The evolution of codon bias, the unequal usage of synonymous codons, is thought to be due to natural selection for the use of preferred codons that match the most abundant species of isoaccepting tRNA, resulting in increased translational efficiency and accuracy. We examined this hypothesis by introducing 1, 6, and 10 unpreferred codons into the Drosophila alcohol dehydrogenase gene (Adh). We observed a significant decrease in ADH protein production with number of unpreferred codons, confirming the importance of natural selection as a mechanism leading to codon bias. We then used this empirical relationship to estimate the selection coefficient (s) against unpreferred synonymous mutations and found the value (s ≥ 10-5) to be approximately one order of magnitude greater than previous estimates from population genetics theory. The observed differences in protein production appear to be too large to be consistent with current estimates of the strength of selection on synonymous sites in D. melanogaster.
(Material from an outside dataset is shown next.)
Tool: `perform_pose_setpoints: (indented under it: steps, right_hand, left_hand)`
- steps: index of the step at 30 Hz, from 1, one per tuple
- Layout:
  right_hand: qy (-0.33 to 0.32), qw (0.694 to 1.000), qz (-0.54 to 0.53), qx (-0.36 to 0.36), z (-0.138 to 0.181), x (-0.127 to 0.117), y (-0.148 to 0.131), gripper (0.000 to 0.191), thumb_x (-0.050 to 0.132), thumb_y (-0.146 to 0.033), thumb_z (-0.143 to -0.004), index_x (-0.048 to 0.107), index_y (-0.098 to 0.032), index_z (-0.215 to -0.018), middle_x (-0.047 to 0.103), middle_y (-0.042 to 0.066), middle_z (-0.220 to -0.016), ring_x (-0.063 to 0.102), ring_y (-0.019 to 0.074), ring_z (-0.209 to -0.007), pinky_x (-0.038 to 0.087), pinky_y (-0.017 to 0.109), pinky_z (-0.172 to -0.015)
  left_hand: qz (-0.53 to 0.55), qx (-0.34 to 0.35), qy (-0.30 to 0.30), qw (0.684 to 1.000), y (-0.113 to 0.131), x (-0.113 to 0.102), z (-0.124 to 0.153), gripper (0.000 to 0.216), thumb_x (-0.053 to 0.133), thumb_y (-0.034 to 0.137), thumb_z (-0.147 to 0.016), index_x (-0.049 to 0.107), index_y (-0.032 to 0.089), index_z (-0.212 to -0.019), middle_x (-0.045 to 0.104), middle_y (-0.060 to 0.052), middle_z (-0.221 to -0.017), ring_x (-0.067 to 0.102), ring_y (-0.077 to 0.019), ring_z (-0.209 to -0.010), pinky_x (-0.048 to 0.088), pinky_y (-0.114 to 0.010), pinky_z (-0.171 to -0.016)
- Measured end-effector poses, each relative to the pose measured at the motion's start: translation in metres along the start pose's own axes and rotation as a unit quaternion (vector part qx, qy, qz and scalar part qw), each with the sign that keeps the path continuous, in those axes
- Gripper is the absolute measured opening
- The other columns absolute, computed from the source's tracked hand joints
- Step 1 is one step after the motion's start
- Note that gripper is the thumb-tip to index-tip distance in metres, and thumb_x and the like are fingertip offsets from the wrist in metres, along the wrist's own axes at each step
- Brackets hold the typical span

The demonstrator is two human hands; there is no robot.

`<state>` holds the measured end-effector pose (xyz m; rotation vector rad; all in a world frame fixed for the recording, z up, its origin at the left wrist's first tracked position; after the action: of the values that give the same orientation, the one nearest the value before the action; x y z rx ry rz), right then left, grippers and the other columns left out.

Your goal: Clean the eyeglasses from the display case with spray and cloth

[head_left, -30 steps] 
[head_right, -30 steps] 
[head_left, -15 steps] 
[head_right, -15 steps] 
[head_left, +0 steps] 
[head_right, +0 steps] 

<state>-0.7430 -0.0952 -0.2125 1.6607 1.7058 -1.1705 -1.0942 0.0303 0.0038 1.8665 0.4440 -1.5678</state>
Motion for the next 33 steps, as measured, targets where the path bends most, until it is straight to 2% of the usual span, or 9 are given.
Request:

DESPITE the redundancy of the genetic code, synonymous codons are not used with equal frequency, a phenomenon known as codon bias (Ikemura 1981). Codon bias is most extreme in highly expressed genes (Gouy and Gautier 1982; Sharp and Li 1986; Duret and Mouchiroud 1999), and natural selection favors the use of preferred codons, which match the most abundant species of isoaccepting tRNA (Ikemura 1981, 1982; Grosjean and Fiers 1982; Moriyama and Powell 1997). This results in increased translational efficiency and accuracy and decreased proofreading costs (Bulmer 1991). However, in multicellular organisms the multitude of tissue types and developmental stages makes it difficult to generalize which species of tRNA is most abundant. The relationship between codon bias and level of gene expression has been experimentally confirmed in Escherichia coli (Sörensenet al. 1989; Andersson and Kurland 1990), and the in vitro expression efficiency of heterologous genes in cultured eukaryotic cells has been shown to be significantly increased by the use of preferred codons of the host cell (Zolotukhinet al. 1996; Kimet al. 1997). However, the importance of codon bias in enhancing mRNA translation rates and fidelity has yet to be empirically demonstrated in vivo for multicellular organisms.
If codon bias is the result of natural selection, a change from a preferred to an unpreferred codon should lead to reduced protein expression levels, caused by a decrease in the efficiency or fidelity of translation or some combination of both (Bulmer 1991). In either case the final phenotype would be affected, but it would be difficult to discriminate between the two mechanisms solely on the basis of measurements of protein activity. A third possibility is that codon bias decreases proofreading costs by reducing the time and energy required to reject noncognate tRNAs (Bulmer 1991). Introduction of unpreferred codons would increase proofreading costs and would also be predicted to result in a net decrease in the protein levels.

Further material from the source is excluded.